This function estimates the (most of the time, 'basic') reproduction number (R) using i) the known distribution of the Serial Interval (delay between primary to secondary onset) and ii) incidence data.

get_R(x, ...)

# S3 method for default
get_R(x, ...)

# S3 method for integer
get_R(
  x,
  disease = NULL,
  si = NULL,
  si_mean = NULL,
  si_sd = NULL,
  max_R = 10,
  days = 30,
  ...
)

# S3 method for numeric
get_R(x, ...)

# S3 method for incidence
get_R(x, ...)

Arguments

x

The daily incidence to be used for inferring the reproduction number. Input can be an incidence object, as output by the package incidence, or a vector of numbers indicating daily number of cases. Note that 'zero' incidence should be reported as well (see details).

...

Further arguments to be passed to the methods.

disease

A character string indicating the name of the disease studied. If provided, then si_mean and si_sd will be filled in automatically using value from the literature. Accepted values are: "ebola".

si

A distcrete object (see package distcrete) containing the discretized distribution of the serial interval.

si_mean

The mean of the serial interval distribution.
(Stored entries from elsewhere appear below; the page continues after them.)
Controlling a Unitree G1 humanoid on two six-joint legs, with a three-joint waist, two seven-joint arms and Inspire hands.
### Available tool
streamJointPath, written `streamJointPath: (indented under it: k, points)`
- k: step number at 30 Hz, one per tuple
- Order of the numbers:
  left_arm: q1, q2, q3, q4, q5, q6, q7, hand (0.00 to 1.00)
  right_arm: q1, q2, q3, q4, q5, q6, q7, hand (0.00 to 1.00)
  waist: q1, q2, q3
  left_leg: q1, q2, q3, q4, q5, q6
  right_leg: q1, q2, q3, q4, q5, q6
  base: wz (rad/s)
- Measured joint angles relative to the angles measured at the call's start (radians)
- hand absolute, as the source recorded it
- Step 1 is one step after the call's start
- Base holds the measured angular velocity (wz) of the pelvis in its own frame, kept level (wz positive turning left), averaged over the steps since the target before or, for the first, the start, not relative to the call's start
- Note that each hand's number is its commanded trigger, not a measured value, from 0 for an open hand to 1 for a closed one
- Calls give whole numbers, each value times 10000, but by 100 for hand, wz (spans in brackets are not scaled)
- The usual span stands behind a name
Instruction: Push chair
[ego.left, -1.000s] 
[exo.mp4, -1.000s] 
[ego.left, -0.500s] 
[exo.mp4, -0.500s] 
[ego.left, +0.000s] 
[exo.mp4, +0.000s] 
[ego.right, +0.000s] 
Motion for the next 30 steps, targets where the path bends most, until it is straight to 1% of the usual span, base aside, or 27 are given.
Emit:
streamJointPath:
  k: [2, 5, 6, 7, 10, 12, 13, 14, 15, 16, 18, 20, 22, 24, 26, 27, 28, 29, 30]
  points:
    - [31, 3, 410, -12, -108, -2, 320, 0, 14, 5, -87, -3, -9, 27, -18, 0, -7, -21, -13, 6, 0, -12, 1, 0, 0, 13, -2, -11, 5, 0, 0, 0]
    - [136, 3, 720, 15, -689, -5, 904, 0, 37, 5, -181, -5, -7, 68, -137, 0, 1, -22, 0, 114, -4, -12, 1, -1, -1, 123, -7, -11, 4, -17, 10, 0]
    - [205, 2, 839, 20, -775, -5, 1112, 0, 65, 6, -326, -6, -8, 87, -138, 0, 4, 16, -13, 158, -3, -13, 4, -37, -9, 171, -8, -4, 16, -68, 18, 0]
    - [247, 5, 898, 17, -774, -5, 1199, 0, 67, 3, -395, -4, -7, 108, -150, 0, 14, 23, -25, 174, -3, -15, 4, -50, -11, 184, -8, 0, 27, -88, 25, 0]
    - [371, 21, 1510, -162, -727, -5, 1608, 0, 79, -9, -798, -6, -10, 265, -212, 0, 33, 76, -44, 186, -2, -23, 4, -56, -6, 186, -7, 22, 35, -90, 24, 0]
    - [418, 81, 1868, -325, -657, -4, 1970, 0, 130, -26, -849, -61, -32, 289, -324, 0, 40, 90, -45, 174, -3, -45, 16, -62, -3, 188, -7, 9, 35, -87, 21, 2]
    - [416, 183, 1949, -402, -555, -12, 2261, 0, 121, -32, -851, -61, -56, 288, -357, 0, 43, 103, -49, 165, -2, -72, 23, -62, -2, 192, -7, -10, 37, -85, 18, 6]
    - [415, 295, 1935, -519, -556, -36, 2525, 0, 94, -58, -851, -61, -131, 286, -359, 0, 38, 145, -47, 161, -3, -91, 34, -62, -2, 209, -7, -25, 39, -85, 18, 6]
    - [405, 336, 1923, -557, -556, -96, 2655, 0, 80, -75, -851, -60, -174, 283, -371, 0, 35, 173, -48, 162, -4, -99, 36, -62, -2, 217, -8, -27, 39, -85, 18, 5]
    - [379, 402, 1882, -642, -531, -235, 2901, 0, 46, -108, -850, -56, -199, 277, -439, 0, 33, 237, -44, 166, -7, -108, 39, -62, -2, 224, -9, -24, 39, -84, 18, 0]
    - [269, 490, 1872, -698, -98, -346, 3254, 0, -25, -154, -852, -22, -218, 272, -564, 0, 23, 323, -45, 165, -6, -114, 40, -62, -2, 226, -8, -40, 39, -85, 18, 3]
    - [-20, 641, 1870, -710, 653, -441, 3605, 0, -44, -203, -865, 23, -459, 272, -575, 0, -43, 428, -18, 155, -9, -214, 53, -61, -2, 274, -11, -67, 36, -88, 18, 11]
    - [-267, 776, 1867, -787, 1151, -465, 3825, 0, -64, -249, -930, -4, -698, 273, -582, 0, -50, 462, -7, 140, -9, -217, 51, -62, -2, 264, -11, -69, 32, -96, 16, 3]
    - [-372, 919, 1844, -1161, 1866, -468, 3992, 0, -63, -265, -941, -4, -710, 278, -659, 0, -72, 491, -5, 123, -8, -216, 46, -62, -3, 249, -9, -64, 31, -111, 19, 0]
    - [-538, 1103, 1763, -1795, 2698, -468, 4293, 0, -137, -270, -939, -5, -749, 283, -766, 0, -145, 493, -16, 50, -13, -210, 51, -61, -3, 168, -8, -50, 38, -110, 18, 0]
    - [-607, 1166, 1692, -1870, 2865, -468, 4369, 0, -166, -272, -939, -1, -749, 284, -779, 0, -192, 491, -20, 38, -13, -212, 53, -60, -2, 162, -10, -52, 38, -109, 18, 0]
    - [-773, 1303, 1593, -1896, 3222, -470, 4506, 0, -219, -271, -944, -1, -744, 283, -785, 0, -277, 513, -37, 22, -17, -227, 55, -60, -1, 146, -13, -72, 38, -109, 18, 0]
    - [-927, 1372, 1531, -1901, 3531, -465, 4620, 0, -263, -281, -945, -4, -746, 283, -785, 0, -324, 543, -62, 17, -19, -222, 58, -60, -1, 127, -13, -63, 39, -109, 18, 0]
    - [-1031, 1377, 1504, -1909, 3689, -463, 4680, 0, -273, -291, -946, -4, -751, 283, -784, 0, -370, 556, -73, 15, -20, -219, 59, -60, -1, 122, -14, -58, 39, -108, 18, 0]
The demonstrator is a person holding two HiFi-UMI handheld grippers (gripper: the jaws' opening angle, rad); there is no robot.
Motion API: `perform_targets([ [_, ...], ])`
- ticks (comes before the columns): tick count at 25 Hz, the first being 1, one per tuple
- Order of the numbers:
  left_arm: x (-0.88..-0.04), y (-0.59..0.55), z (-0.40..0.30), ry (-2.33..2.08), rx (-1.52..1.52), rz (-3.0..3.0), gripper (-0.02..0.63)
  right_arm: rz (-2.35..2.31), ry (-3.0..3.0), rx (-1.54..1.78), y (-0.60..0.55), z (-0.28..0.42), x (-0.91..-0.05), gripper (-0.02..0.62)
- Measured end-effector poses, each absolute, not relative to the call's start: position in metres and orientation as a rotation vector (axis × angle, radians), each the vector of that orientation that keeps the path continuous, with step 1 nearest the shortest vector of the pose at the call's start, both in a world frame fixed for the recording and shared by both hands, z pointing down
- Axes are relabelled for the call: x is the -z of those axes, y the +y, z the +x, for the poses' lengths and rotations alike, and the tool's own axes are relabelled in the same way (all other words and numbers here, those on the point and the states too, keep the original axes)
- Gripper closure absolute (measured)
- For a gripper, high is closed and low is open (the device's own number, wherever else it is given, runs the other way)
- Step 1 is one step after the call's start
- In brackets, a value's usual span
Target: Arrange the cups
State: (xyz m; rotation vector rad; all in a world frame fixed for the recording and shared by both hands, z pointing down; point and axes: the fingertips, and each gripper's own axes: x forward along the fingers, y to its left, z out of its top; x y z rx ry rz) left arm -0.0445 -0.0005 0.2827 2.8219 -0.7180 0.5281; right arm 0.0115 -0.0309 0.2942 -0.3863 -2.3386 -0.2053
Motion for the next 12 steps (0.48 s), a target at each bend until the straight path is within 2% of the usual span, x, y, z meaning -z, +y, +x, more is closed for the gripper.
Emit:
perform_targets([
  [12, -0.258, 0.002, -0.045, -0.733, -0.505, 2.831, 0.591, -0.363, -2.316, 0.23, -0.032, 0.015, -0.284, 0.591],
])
Ignored if si is provided.

si_sd

The standard deviation of the serial interval distribution. Ignored if si is provided.

max_R

The maximum value the reproduction number can take.

days

The number of days after the last incidence date for which the force of infection should be computed. This does not change the estimation of the reproduction number, but will affect projections.

Value

A list with the earlyR class, containing the following components:

  • $incidence: the input incidence, in its original format

  • $R_grid: the grid of R values for which the likelihood has been computed.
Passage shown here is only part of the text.